The priority standing section was upstairs, leaning against the balcony railing, which, for the night’s less-confrontational rock, made sense. The show, because of the venue, crowd, view (and, of course, band), reinforced the very concept of going to a shared space to witness music being created. Singleman Affair was lead by Dan Schneider, who played seated, accompanying cool voice melodies and bluesy prophetic lyrics with soft acoustic guitar strumming (and nice whistling), with subtle back-up singing and rhythm-keeping percussion (not the most fun band to play back-up in, but cool music).
A quarter after 10:00, after the 35-minute Single Affair set, No Kids took stage with two keyboardists and a drummer. A fairly big portion of the audience seemed to be familiar with material from No Kids’ debut, Come into My House, and those who weren’t seemed impressed by the stuttering piano pop and falsetto singing of frontman Nick Krgovich. The last song of their eight song, 30-minute set was the single, “Beaches All Closed,” which by the audience’s roar of applause proved to be the favorite, but it wasn’t the best. I find the No Kids questionable. Their songs often lack substance, they never seem genuine, and I can never place my finger on what band they are mimicking or ripping off; the artist that comes through in “Beaches” is Justin Timberlake, which you can interpret however you want. Granted, there were just as many cool moments as the hard-to-stomach ones, but I was still struck by how well they were received and how much the Dirty Projectors’ director, Dave Longstreth, enjoyed them.

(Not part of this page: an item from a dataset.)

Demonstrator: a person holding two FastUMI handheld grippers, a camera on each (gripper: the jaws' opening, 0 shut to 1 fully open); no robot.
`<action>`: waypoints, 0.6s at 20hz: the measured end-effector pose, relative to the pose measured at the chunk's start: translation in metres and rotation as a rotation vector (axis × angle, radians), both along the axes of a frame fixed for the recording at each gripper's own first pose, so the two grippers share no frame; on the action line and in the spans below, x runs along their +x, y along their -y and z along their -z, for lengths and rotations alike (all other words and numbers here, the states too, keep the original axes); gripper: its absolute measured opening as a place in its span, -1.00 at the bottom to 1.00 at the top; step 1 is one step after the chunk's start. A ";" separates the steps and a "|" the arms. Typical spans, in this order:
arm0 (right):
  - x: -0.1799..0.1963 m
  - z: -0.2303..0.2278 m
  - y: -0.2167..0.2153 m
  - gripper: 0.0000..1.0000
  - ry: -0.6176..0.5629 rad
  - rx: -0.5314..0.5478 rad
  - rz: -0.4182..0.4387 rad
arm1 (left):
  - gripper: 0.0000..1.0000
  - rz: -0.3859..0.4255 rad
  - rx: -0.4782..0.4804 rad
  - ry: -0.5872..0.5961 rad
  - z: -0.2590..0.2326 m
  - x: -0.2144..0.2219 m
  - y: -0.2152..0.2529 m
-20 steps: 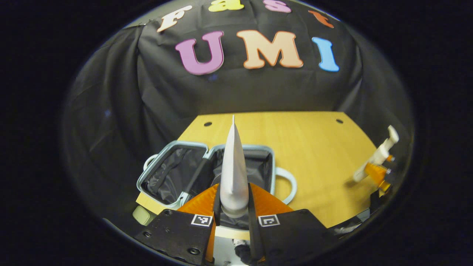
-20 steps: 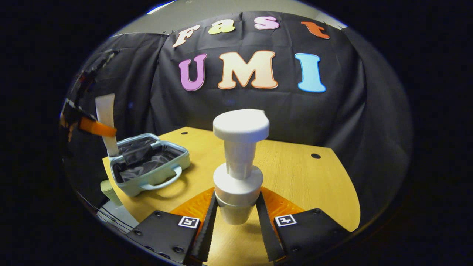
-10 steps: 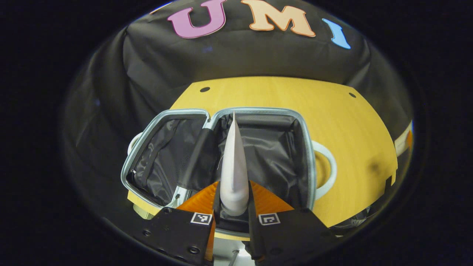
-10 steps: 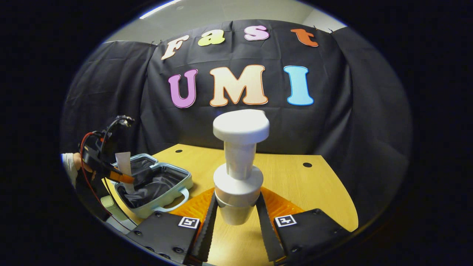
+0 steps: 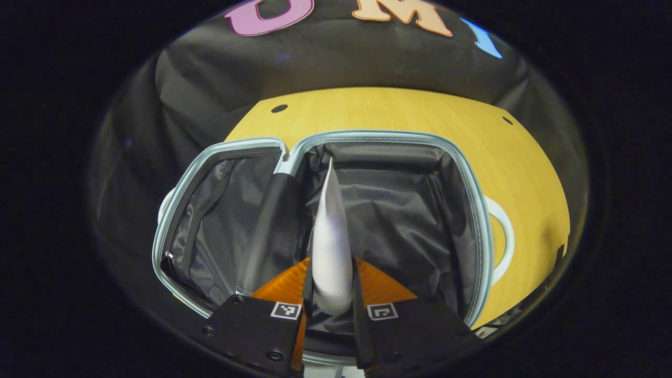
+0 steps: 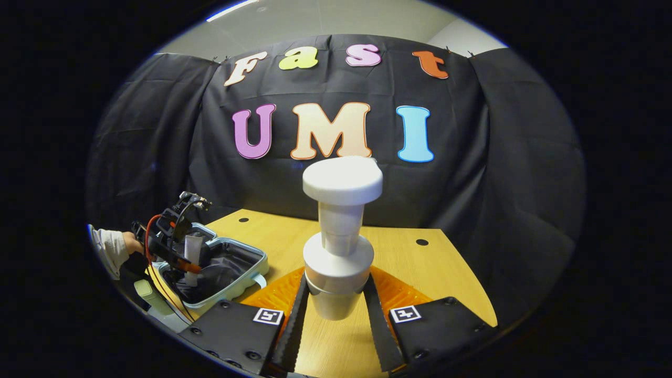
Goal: First open the suitcase, pack the skin care products into it, and then close the suitcase.
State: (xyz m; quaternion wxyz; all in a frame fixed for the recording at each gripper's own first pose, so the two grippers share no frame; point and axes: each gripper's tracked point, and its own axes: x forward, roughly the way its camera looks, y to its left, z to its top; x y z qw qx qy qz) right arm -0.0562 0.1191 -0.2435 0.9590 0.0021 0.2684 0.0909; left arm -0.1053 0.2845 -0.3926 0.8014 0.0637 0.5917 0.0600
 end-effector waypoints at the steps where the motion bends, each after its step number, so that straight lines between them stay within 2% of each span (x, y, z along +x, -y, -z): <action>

A Thax Douglas poem brought to stage the Dirty Projectors, who began their set with “Spray Paint.” The set list had been laid out before hand, so audiences near the front knew (if they peaked) what songs would come. While certain tunes, “Gimmie Gimmie Gimmie,” “Depression,” “Rise Above,” and the new song highlighted their set, it wasn’t a matter of individuality; the performance was one cumulative piece. The preview of this show from FlavorPill called the DP, “One of the few experimental bands that are actually pleasing to the ears,” and that held true. Instead of sifting through distorted nonsense or waiting for the cool parts of songs to come, the alarming and atypical transitions, bridges, and song breakdowns were often the thrill. Dave, a lefty who played a right-handed guitar upside down, is equally impressive on guitar and singing. The show catered to his guitar playing, and unfortunately didn’t get to my favorites, the vocally fueled, “Naked We Made It,” “Obscure Wisdom,” and “Off Science Hill,” probably because these songs are primarily solo, and not tracks from the music-oriented Rise Above. For the set, Dave played with his 2008 band, Brian, Amber, and Angel; the girls were sick with fevers, causing Dave to allude to the Foreigner song, “Hot-Blooded,” (“I got a fever of 103”). The one song encore, however, “Police Story,” featured solo Dave, and functioned like an a cappella, which nicely capped off a pure, sincere night of music.